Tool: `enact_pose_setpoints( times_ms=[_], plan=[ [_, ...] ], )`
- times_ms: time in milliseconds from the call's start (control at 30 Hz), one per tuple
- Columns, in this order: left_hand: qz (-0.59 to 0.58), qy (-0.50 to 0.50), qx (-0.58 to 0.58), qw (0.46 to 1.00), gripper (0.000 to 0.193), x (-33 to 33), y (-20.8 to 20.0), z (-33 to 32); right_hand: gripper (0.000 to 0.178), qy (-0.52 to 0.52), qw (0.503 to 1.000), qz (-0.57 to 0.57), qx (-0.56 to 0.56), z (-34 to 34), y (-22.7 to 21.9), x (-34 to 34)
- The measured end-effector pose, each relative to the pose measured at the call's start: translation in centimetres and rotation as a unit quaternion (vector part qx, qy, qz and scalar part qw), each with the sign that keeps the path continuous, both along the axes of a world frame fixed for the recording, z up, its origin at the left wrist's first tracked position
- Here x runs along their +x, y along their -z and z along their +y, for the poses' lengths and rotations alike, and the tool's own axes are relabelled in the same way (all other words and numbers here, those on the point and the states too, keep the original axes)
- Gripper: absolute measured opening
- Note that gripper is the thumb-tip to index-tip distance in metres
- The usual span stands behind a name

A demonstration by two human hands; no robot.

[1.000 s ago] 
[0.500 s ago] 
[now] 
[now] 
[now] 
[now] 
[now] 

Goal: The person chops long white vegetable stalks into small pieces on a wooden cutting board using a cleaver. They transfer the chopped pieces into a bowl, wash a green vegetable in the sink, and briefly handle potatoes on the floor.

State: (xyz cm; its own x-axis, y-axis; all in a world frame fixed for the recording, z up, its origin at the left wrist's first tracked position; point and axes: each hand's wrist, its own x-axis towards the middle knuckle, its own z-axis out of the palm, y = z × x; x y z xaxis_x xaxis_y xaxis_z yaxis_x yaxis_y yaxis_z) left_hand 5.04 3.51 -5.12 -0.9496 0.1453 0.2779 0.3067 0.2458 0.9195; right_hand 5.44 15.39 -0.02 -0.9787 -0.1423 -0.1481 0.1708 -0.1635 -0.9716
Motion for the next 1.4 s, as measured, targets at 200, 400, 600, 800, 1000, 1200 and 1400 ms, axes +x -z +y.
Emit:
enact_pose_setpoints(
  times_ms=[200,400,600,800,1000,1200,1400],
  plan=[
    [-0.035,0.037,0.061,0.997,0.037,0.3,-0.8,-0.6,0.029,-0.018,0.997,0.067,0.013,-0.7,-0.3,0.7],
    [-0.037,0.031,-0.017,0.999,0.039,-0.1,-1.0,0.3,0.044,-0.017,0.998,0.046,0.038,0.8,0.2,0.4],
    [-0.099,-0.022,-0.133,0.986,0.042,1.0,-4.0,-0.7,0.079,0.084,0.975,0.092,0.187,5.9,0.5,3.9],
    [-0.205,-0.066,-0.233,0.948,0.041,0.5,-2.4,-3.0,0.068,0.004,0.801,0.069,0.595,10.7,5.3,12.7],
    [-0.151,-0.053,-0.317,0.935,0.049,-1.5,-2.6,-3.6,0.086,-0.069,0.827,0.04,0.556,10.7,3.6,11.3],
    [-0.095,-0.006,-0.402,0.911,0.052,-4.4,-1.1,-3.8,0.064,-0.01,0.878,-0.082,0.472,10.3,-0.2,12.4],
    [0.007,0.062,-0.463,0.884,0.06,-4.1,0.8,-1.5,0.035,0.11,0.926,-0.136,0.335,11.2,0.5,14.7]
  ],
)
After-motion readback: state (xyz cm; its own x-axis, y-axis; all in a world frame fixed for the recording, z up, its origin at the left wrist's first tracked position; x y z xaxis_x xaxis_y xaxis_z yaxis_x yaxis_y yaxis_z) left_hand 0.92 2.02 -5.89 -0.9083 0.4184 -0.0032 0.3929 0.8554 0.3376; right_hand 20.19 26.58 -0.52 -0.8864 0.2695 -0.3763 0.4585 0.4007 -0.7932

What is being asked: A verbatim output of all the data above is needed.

Solution below:
Tool: `enact_pose_setpoints( times_ms=[_], plan=[ [_, ...] ], )`
- times_ms: time in milliseconds from the call's start (control at 30 Hz), one per tuple
- Columns, in this order: left_hand: qz (-0.59 to 0.58), qy (-0.50 to 0.50), qx (-0.58 to 0.58), qw (0.46 to 1.00), gripper (0.000 to 0.193), x (-33 to 33), y (-20.8 to 20.0), z (-33 to 32); right_hand: gripper (0.000 to 0.178), qy (-0.52 to 0.52), qw (0.503 to 1.000), qz (-0.57 to 0.57), qx (-0.56 to 0.56), z (-34 to 34), y (-22.7 to 21.9), x (-34 to 34)
- The measured end-effector pose, each relative to the pose measured at the call's start: translation in centimetres and rotation as a unit quaternion (vector part qx, qy, qz and scalar part qw), each with the sign that keeps the path continuous, both along the axes of a world frame fixed for the recording, z up, its origin at the left wrist's first tracked position
- Here x runs along their +x, y along their -z and z along their +y, for the poses' lengths and rotations alike, and the tool's own axes are relabelled in the same way (all other words and numbers here, those on the point and the states too, keep the original axes)
- Gripper: absolute measured opening
- Note that gripper is the thumb-tip to index-tip distance in metres
- The usual span stands behind a name

A demonstration by two human hands; no robot.

[1.000 s ago] 
[0.500 s ago] 
[now] 
[now] 
[now] 
[now] 
[now] 

Goal: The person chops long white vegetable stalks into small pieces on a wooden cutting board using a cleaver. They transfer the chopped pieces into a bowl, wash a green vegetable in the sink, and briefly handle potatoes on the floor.

State: (xyz cm; its own x-axis, y-axis; all in a world frame fixed for the recording, z up, its origin at the left wrist's first tracked position; point and axes: each hand's wrist, its own x-axis towards the middle knuckle, its own z-axis out of the palm, y = z × x; x y z xaxis_x xaxis_y xaxis_z yaxis_x yaxis_y yaxis_z) left_hand 5.04 3.51 -5.12 -0.9496 0.1453 0.2779 0.3067 0.2458 0.9195; right_hand 5.44 15.39 -0.02 -0.9787 -0.1423 -0.1481 0.1708 -0.1635 -0.9716
Motion for the next 1.4 s, as measured, targets at 200, 400, 600, 800, 1000, 1200 and 1400 ms, axes +x -z +y.
Emit:
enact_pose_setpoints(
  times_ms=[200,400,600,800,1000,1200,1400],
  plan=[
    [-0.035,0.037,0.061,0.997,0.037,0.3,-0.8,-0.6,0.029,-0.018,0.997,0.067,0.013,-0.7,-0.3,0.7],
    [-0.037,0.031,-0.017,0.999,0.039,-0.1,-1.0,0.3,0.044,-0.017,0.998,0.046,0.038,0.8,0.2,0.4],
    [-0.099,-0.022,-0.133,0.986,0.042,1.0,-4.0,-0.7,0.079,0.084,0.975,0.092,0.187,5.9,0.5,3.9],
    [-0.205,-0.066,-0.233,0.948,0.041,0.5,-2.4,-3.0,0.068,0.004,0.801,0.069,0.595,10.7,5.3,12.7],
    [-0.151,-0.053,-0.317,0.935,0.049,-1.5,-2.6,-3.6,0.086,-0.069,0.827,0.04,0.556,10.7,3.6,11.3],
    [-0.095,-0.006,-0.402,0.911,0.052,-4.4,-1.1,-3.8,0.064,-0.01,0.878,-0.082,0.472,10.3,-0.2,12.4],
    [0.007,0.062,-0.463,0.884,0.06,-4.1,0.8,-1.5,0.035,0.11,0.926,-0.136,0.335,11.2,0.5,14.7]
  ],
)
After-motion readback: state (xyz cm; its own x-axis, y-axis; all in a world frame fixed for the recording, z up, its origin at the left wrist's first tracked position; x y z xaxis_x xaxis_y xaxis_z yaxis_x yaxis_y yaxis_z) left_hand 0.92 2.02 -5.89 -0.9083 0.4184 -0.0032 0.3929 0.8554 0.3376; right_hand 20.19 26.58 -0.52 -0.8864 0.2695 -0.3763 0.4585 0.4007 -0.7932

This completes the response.